**What to work on:** The answer is to be an exact copy of the lines below running from the line with "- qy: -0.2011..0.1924" down to the line with "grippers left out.", both ends included, and nothing more.

**Task material:**

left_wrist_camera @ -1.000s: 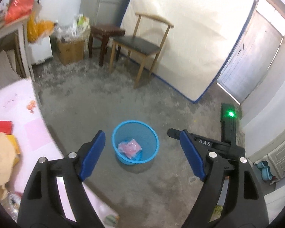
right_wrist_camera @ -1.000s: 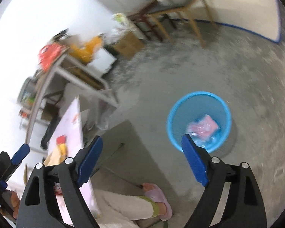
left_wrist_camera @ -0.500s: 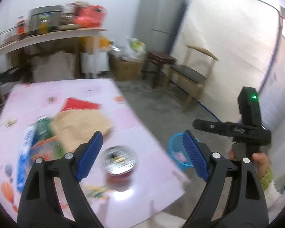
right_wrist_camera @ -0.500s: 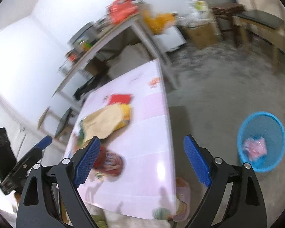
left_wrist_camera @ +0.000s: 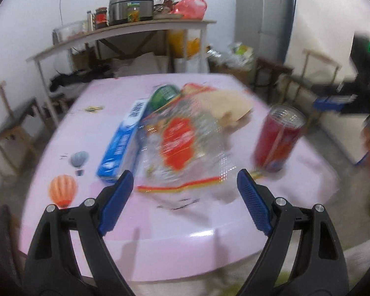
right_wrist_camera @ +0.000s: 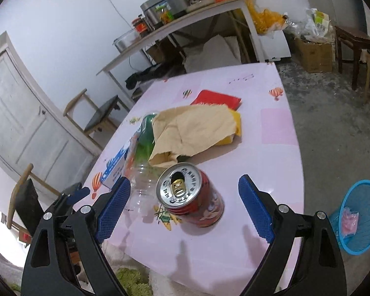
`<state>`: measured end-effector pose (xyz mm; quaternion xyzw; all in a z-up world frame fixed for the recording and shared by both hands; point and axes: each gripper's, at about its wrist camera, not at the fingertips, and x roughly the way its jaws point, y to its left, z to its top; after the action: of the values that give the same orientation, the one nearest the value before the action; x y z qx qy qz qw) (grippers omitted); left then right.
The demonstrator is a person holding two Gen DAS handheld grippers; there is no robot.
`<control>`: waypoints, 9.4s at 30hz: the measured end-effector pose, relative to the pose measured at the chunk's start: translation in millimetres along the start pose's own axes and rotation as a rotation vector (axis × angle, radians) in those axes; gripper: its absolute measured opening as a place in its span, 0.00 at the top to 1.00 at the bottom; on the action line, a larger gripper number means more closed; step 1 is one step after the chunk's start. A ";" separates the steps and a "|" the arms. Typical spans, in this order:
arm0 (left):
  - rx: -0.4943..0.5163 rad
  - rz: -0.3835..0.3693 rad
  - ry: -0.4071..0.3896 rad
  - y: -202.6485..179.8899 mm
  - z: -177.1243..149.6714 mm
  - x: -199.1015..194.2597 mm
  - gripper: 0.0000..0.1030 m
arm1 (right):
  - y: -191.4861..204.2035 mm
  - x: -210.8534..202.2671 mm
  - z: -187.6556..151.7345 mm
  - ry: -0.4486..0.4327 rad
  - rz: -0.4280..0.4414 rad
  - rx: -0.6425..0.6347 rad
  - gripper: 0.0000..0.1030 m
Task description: Collect trash
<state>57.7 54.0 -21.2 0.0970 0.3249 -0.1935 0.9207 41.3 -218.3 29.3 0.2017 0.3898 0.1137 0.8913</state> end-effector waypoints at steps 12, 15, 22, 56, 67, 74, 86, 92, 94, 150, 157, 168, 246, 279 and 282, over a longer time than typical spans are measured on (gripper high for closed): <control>0.328 0.102 0.034 -26.8 -24.0 43.7 0.25 | -3.0 12.3 -1.6 0.039 -0.047 0.053 0.16; 0.387 0.082 0.032 -33.1 -27.2 41.6 0.25 | -7.2 13.8 -0.9 0.041 -0.055 0.067 0.16; 0.448 0.091 0.046 -46.2 -37.5 41.7 0.25 | -17.6 20.9 1.8 0.052 -0.046 0.101 0.16; 0.440 0.188 0.035 -36.0 -12.3 71.6 0.90 | 6.2 67.3 -11.7 0.134 -0.051 -0.029 0.16; 0.402 0.192 -0.050 -33.2 -3.5 46.3 0.95 | 22.4 84.7 -17.8 0.106 -0.154 -0.108 0.16; 0.379 0.197 -0.107 -38.5 2.3 24.5 0.95 | 23.9 84.9 -21.7 0.089 -0.195 -0.120 0.30; 0.354 0.210 -0.183 -45.1 17.9 -4.5 0.95 | 22.0 76.2 -23.8 0.063 -0.185 -0.106 0.33; 0.339 0.218 -0.229 -48.0 27.1 -17.5 0.95 | 18.4 65.7 -18.9 0.054 -0.181 -0.091 0.33; 0.324 0.215 -0.249 -48.1 31.6 -22.7 0.95 | 16.0 60.8 -14.8 0.049 -0.179 -0.078 0.33; 0.144 -0.774 0.613 -449.2 150.0 248.9 0.37 | -458.6 -90.9 -142.4 -0.140 -0.556 0.977 0.24; 0.145 -0.799 0.578 -424.0 158.1 238.8 0.35 | -460.2 -100.3 -177.0 -0.164 -0.595 1.034 0.24; 0.099 -0.815 0.374 -334.8 215.6 165.2 0.34 | -406.5 -131.9 -165.4 -0.234 -0.586 0.916 0.24; -0.432 -0.102 0.065 131.4 163.9 50.4 0.39 | -439.4 285.4 -15.7 0.031 0.186 0.996 0.94; -0.517 -0.285 -0.103 134.6 118.7 -7.5 0.40 | -438.0 -19.1 -169.8 0.251 -0.942 0.809 0.41; -0.517 -0.278 -0.099 135.4 113.8 -11.6 0.40 | -428.9 -34.8 -167.2 0.203 -0.902 0.810 0.41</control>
<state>170.0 145.5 81.0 -0.1956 0.3282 -0.2332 0.8942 -86.4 -568.5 -243.1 0.3276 0.5320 -0.4130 0.6626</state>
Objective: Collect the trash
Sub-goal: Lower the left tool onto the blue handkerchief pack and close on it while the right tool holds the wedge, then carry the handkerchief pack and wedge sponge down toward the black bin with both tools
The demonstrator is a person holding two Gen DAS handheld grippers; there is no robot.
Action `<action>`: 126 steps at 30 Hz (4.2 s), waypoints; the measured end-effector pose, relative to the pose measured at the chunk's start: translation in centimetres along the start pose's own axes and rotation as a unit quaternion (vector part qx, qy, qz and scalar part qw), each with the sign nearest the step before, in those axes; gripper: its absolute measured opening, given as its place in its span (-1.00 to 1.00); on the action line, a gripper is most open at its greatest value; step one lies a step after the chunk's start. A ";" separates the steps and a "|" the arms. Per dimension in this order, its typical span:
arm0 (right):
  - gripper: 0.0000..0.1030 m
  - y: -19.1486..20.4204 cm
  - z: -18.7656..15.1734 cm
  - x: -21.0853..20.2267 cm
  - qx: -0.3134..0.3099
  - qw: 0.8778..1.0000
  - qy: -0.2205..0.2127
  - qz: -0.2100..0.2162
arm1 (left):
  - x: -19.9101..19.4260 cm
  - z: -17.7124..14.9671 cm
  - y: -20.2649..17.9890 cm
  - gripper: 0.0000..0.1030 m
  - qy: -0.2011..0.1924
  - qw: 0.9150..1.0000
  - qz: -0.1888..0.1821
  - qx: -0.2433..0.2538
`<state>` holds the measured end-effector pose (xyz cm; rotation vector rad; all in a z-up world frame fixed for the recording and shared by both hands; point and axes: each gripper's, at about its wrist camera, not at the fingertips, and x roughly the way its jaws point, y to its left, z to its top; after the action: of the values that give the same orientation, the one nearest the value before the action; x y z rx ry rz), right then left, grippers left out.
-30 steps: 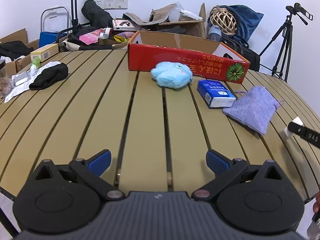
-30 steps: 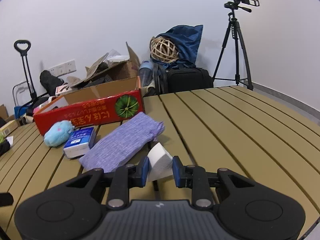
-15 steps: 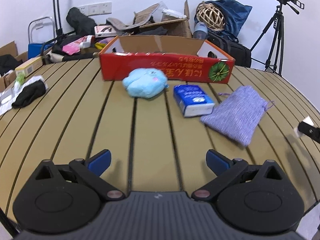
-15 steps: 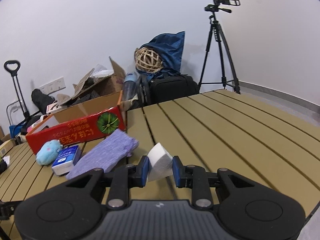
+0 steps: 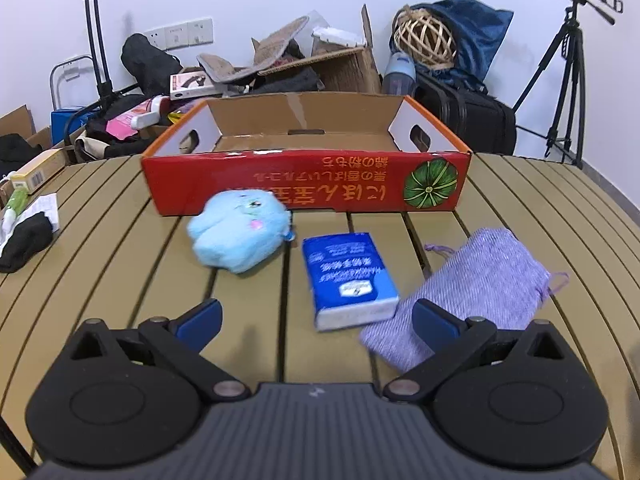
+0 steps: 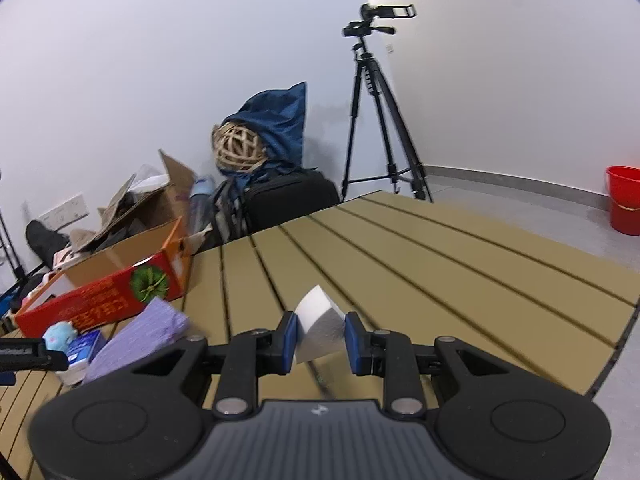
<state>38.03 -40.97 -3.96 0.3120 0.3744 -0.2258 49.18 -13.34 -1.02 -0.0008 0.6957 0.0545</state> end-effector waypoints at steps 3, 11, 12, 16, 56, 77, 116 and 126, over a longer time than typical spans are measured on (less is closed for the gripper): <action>-0.52 -1.0 0.1 0.1 0.011 1.000 -0.003 -0.007 | 1.5 0.7 -0.8 1.00 0.010 1.000 0.012 0.000; -0.52 -1.7 -0.1 0.8 0.026 1.000 -0.005 -0.013 | 4.7 1.3 -1.3 1.00 0.043 0.998 0.020 -0.029; -0.52 -1.7 -0.2 0.8 0.027 1.000 -0.005 -0.013 | 4.8 1.3 -1.3 0.99 0.043 0.998 0.022 -0.029; -0.52 -1.7 -0.3 1.1 0.030 0.999 -0.003 -0.013 | 5.1 1.3 -1.3 0.67 0.048 0.998 0.024 -0.025; -0.52 1.5 -0.6 -3.5 -0.015 0.997 -0.007 0.071 | -7.3 -3.0 3.2 0.02 -0.029 0.999 0.016 0.025; -0.51 2.5 -3.0 -10.3 -0.055 0.989 -0.016 0.134 | -16.8 -9.7 7.3 0.02 -0.046 0.999 0.012 0.007; -0.51 5.8 -13.4 -17.7 -0.156 0.971 0.070 0.168 | -22.6 -21.9 15.2 0.02 -0.017 1.000 0.000 0.010; -0.51 7.5 -17.3 -18.2 -0.199 0.959 0.125 0.157 | -20.8 -25.3 16.5 0.02 0.024 1.000 -0.006 0.006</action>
<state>18.02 -25.26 -10.26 -0.0014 0.6018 0.2045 16.19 1.63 -6.82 0.0049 0.7446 0.0398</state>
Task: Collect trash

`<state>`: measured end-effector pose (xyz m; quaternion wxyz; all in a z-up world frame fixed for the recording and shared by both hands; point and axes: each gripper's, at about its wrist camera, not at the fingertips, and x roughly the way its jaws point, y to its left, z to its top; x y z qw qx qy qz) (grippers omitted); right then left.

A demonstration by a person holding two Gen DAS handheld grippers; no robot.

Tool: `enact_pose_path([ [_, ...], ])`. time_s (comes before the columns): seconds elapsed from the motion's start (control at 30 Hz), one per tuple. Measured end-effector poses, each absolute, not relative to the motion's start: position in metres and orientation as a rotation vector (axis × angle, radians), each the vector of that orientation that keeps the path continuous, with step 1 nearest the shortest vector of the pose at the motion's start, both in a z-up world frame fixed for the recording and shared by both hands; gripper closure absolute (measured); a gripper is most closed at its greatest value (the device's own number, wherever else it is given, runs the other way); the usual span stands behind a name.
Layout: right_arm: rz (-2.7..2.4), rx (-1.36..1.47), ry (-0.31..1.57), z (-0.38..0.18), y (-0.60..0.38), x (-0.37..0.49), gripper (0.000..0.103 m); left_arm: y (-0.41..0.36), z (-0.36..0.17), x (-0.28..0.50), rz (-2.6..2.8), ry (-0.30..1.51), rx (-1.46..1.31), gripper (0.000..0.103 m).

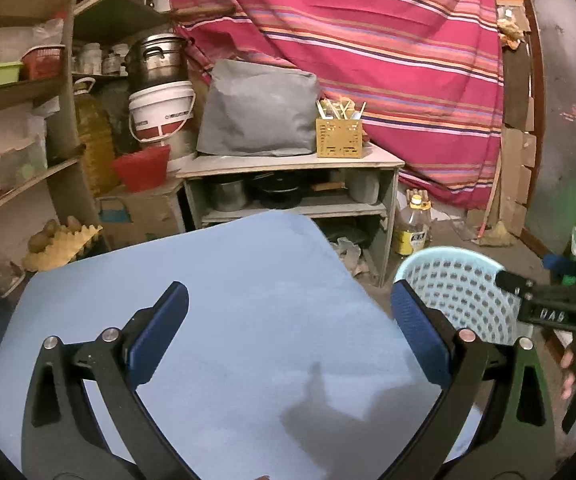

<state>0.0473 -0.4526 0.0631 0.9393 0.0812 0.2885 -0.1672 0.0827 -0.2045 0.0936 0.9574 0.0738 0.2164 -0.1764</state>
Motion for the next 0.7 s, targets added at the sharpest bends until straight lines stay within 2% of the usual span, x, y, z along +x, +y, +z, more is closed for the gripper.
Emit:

**Reply:**
  - qy: -0.2011..0.1924
  - qw: 0.9150..1.0000
  - qz: -0.1888..0.1821
  - qx: -0.2433..0.2538
`<state>` holds the measured end-effector pose (xyz cm; rotation vector rad; all in a z-up world frame fixed for the recording and shared by both hands; point and axes: each gripper's, at about its wrist camera, not at the fingertips, and x roughly the way its jaws point, y to its left, z to its top; after the action: of the values that give the same orientation, the one nearest the value before the action; x y z rx ry rz), right then left, grippers left out.

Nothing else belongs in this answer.